> [WHAT TO PRODUCE] If pictures are present, leave them out, and copy the data word for word.

> [RECORDED INFORMATION]

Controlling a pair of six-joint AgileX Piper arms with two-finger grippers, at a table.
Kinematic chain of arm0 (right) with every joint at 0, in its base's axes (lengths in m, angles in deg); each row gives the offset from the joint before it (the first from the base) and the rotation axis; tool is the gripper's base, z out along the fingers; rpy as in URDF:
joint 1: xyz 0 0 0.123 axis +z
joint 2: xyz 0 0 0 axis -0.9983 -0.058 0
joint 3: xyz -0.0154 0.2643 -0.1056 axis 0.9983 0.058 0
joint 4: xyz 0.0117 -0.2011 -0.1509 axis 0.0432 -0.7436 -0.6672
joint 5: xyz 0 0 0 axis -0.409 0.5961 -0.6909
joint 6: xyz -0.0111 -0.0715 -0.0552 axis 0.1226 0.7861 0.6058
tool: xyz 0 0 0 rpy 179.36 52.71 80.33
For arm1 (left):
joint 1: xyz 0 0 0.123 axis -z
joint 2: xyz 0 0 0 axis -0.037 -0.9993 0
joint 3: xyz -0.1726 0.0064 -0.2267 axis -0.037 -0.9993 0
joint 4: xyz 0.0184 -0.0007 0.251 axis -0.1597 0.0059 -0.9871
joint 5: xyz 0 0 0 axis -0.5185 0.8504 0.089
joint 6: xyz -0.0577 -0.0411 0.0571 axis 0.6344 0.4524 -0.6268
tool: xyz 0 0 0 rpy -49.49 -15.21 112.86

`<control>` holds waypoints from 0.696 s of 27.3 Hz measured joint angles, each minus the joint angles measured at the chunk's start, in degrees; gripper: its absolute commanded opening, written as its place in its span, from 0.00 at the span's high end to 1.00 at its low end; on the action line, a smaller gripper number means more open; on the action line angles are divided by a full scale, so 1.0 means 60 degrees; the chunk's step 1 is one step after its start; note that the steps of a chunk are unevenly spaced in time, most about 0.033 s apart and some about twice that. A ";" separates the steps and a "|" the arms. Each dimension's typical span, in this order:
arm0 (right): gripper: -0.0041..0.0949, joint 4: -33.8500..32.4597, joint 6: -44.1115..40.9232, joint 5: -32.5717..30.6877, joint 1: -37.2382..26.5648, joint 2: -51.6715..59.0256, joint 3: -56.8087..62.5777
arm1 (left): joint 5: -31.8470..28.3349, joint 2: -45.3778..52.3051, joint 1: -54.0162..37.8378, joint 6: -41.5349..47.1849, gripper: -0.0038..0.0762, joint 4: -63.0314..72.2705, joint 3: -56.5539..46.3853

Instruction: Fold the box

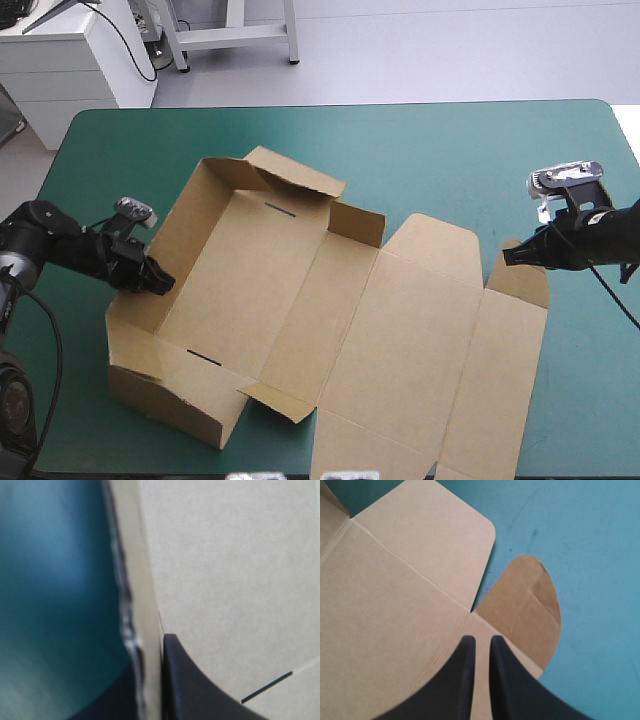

> [TASK RESPONSE]
Controlling a pair of six-joint AgileX Piper arms with two-finger grippers, at a table.
Kinematic chain of arm0 (right) with every joint at 0, in its base's axes (lengths in m, angles in deg); each row gives the offset from the joint before it (the first from the base) and the rotation axis; tool is the gripper's base, z out along the fingers; rpy as in URDF:
joint 1: xyz 0 0 0.123 axis +z
joint 2: xyz 0 0 0 axis -0.9983 -0.058 0
joint 3: xyz -0.0154 0.2643 -0.1056 axis 0.9983 0.058 0
joint 4: xyz 0.0117 -0.2011 -0.1509 axis 0.0432 -0.7436 -0.6672
joint 5: xyz 0 0 0 axis -0.409 0.5961 -0.6909
joint 6: xyz -0.0111 -0.0715 -0.0552 axis 0.1226 0.7861 0.6058
tool: xyz 0 0 0 rpy 179.36 52.71 80.33
For arm1 (left):
joint 1: xyz 0 0 0.123 axis -z
joint 2: xyz 0 0 0 axis -0.037 -0.9993 0
joint 3: xyz -0.1726 0.0064 -0.2267 axis -0.037 -0.9993 0
joint 4: xyz 0.0184 -0.0007 0.251 axis -0.1597 0.0059 -0.9871
joint 5: xyz 0 0 0 axis -0.5185 0.8504 0.089
joint 6: xyz -0.0577 -0.0411 0.0571 axis 0.6344 0.4524 -0.6268
tool: xyz 0 0 0 rpy -49.49 -15.21 112.86

`<control>` holds waypoints from 0.696 s of 27.3 Hz measured joint angles, each minus the joint angles measured at the chunk's start, in degrees; gripper: its absolute commanded opening, written as its place in its span, from 0.00 at the span's high end to 1.00 at its low end; on the action line, a smaller gripper number means more open; on the action line angles are divided by a full scale, so 1.0 means 60 degrees; the chunk's step 1 is one step after its start; note that the steps of a chunk are unevenly spaced in time, most about 0.033 s apart and some about twice that. A ";" separates the steps and a "|" the arms. Each dimension's typical span, in this order:
arm0 (right): gripper: -0.0041..0.0949, joint 4: -33.8500..32.4597, joint 6: -44.1115..40.9232, joint 5: -32.5717..30.6877, joint 1: -37.2382..26.5648, joint 2: -51.6715..59.0256, joint 3: -56.8087..62.5777
arm1 (left): joint 5: -31.8470..28.3349, joint 2: -45.3778..52.3051, joint 1: -54.0162..37.8378, joint 6: -41.5349..47.1849, gripper: -0.0038..0.0762, joint 4: -63.0314..72.2705, joint 3: -56.5539..46.3853

Instruction: Fold the box

The complete output has now been given.